Middleton previously argued the officers “created the jeopardy that led to the shooting,” by needlessly confronting Mitchell when he was not a threat and had no means of escaping since his car was parked facing a wall, according to grand jury transcripts. But Ohta disallowed that evidence after a hearing in late 2023. The shooting happened in 2018, two years before a change in California law modified the threshold by which fatal uses of force are judged.
“The judge has essentially kept out the central piece of Mr. Middleton’s evidence,” Hochman said Friday.
Hochman fired Middleton shortly after ousting Gascón in the 2024 election, a move which drew praise from one of Concannon’s attorneys at the time. Gennaco was hired a short time later.
In an interview, Hochman said that while he did not believe the officers were “innocent” he also did not think prosecutors could meet the legal bar needed to prove voluntary manslaughter. He questioned the way Gascón “politicized” the case, noting he promised to reopen the shooting as a candidate without ever reviewing evidence in the matter.
In the motion to dismiss, Genacco warned “defendants will argue that the return of the indictment was foreordained by the public statements that candidate Gascón had issued about the case.”
Gennaco wrote that Middleton committed a number of errors before the grand jury, including failing to present relevant exculpatory evidence and improperly instructing the panel on the elements of the crime of voluntary manslaughter.
Hochman would not say directly if he believed the officers should have been charged with involuntary manslaughter.
“What we’re saying is this would have been a potential charge for the grand jury to consider. I can’t tell you how the grand jury would have come out on it,” he told The Times.
Chavez is no longer employed by the Torrance Police Department. Concannon remains on administrative leave. An agency spokesman declined to comment.
In the 2021 scandal, The Times uncovered messages that were replete with racial slurs and descriptions of violence against Black men and members of the LGBTQ+ community.
In one string of messages, officers used the N-word to describe Mitchell’s relatives and joked about what would happen after Concannon and Chavez’s names were made public. In the motion, Gennaco spelled out some of the troubling messages that Chavez sent.
“Gun cleaning party at my house when they release my name??” he asked.
“Yes absolutely let’s all just post in your yard with lawn chairs in a [firing] squad,” another officer replied, according to redacted court filings The Times reviewed in 2022.
Concannon and Chavez are the last officers connected to the scandal with pending cases.

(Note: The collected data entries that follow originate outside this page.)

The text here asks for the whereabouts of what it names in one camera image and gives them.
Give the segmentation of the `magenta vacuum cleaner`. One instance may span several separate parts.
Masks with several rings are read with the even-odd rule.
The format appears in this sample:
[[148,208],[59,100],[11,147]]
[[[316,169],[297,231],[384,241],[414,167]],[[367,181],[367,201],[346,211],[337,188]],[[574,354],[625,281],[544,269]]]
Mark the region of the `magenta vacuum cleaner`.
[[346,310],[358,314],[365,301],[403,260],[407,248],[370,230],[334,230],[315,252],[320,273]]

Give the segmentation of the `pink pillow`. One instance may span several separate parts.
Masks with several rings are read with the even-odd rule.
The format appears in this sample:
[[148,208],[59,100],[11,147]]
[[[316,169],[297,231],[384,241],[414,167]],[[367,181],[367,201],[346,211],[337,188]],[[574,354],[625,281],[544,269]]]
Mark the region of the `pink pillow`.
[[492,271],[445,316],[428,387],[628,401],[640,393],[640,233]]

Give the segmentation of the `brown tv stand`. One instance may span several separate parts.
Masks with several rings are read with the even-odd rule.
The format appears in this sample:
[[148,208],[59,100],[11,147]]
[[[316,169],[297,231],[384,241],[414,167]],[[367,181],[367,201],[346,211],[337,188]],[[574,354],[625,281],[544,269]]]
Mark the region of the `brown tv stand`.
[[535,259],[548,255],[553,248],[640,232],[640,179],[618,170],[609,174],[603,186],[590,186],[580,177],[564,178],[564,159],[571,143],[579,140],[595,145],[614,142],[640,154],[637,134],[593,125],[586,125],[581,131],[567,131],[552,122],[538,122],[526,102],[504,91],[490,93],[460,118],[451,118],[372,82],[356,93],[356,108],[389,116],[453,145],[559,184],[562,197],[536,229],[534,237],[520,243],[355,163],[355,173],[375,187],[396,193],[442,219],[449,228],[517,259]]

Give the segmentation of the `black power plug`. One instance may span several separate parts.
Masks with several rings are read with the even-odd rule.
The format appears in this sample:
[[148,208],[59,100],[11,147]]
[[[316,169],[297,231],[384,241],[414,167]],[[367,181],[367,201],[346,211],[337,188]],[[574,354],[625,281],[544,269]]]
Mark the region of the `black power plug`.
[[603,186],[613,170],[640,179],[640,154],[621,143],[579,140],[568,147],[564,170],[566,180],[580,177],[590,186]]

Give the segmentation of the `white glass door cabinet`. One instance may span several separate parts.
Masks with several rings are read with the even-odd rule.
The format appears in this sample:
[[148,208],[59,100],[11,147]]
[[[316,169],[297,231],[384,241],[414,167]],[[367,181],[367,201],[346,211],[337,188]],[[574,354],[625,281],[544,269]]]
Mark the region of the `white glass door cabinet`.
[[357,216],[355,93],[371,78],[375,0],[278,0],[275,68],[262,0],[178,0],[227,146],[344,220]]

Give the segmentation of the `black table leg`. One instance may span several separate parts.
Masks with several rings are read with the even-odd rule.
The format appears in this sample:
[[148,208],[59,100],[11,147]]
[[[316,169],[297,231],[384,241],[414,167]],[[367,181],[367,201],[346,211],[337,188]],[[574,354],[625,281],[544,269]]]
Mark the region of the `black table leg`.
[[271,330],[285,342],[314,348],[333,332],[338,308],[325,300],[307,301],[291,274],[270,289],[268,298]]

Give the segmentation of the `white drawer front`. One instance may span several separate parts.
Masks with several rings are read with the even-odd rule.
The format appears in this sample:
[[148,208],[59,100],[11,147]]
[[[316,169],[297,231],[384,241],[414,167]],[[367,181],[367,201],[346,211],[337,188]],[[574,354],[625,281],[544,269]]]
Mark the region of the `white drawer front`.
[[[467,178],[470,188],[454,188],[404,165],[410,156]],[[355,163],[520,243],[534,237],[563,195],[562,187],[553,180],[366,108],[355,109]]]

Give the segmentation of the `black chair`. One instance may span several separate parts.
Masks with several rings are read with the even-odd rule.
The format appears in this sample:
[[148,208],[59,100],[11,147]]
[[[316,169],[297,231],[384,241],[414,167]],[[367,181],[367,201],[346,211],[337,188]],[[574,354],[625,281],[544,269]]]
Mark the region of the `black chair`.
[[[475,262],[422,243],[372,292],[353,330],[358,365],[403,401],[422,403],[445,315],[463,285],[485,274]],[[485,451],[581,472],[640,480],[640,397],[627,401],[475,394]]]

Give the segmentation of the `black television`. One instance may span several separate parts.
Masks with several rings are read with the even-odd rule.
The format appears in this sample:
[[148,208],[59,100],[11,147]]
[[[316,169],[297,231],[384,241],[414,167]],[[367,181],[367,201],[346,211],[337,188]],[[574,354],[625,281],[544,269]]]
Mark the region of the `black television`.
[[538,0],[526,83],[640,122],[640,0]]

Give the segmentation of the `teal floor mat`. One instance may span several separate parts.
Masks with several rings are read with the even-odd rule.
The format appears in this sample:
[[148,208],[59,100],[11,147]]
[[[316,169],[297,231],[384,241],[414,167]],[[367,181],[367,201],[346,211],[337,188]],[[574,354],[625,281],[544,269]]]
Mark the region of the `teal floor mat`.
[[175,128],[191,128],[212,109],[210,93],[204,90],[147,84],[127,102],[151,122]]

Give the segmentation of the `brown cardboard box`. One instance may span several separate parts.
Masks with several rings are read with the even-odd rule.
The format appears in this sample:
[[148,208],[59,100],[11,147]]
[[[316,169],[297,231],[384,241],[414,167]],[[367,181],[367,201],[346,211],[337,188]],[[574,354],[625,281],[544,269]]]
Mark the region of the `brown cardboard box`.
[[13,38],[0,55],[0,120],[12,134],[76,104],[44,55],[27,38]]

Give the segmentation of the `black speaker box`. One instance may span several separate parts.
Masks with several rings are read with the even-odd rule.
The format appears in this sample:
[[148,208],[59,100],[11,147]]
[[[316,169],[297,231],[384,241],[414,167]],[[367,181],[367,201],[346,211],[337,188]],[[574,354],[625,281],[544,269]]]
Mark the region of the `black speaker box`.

Cody Weldin and Christopher Tomsic — whose criminal case led to the exposure of the scandal — struck a plea deal earlier this year to vandalism charges for spray painting a swastika on a car towed from a crime scene.
David Chandler, another officer investigated as part of the scandal, pleaded no contest earlier this month to assault charges for shooting a Black suspect in the back. Chandler will eventually see his case dismissed under the terms of the agreement. The Times never saw evidence that Chandler sent racist messages.
All three officers had to give up their rights to be peace officers in California under the terms of their plea deals.
The Torrance Police Department and the California attorney general’s office entered into an “enforceable” agreement to reform earlier this year.